After his racist skid, the Hungarian Prime Minister takes out the oars.

Viktor Orban, visiting Austria, defended this Thursday "a Hungarian cultural point of view" after his virulent speech last weekend against "the mixing of races".

“Sometimes I speak in a way that can be misunderstood, but I have asked the chancellor [Karl Nehammer] to please put the information in a cultural context,” he said during a press conference in Vienna.

“In Hungary, these expressions and sentences represent a cultural, civilizational point of view”.

Allusion to the gas chambers

The 59-year-old Hungarian nationalist leader, used to blows and fiercely anti-migrants, on Saturday rejected the vision of a "multi-ethnic" society.

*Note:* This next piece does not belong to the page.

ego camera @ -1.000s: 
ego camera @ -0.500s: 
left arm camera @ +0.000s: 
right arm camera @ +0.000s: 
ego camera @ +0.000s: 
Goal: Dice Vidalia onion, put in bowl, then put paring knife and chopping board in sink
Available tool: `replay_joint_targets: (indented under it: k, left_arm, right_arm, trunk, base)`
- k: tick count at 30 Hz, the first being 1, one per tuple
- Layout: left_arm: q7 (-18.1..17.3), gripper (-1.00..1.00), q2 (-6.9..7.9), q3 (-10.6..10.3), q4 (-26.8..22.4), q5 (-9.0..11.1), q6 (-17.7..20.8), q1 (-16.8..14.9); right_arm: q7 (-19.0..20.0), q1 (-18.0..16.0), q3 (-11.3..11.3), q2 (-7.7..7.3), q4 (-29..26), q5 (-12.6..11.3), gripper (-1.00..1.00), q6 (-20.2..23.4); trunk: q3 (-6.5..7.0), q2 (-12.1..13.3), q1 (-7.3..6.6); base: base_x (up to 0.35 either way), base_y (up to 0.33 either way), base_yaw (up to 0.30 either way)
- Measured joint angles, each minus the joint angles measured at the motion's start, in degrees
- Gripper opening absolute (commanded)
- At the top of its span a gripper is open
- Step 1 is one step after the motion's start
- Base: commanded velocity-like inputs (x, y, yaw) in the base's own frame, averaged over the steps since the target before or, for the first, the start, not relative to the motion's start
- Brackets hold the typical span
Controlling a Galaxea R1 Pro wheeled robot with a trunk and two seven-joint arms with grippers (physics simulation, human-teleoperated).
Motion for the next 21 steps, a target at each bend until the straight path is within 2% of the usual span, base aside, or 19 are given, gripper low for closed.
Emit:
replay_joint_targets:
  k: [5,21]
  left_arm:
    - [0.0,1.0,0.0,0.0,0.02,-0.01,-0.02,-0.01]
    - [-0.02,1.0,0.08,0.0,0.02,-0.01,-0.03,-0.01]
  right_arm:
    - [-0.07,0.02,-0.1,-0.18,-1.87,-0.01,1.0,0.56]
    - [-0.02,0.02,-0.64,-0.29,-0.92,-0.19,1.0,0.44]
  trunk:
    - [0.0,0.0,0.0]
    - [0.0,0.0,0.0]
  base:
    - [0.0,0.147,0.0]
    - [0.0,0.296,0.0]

"We don't want to be a mixed race", which would mix with "non-Europeans", he had said, before making an apparent allusion to the gas chambers of the Nazi regime, which had earned him strong criticism from the Jewish community and the resignation of a councillor.

Since his return to power in 2010, Viktor Orban has transformed his country by implementing "illiberal" reforms, based on the "defense of a Christian Europe".

In particular, he attacked migrants from Africa and the Middle East and the NGOs that came to their aid, tightening the right to asylum and erecting barriers at the borders.

Orban “proud” of Hungarian politics

Klaus Nehammer spoke about this new controversy from the start of the press conference, "strongly condemning all forms of racism and anti-Semitism" and assuring that the two men had addressed the issue "in complete frankness".

“We are in perfect agreement”, reacted Viktor Orban, saying he was “proud” of the policy of “zero tolerance” carried out by Hungary.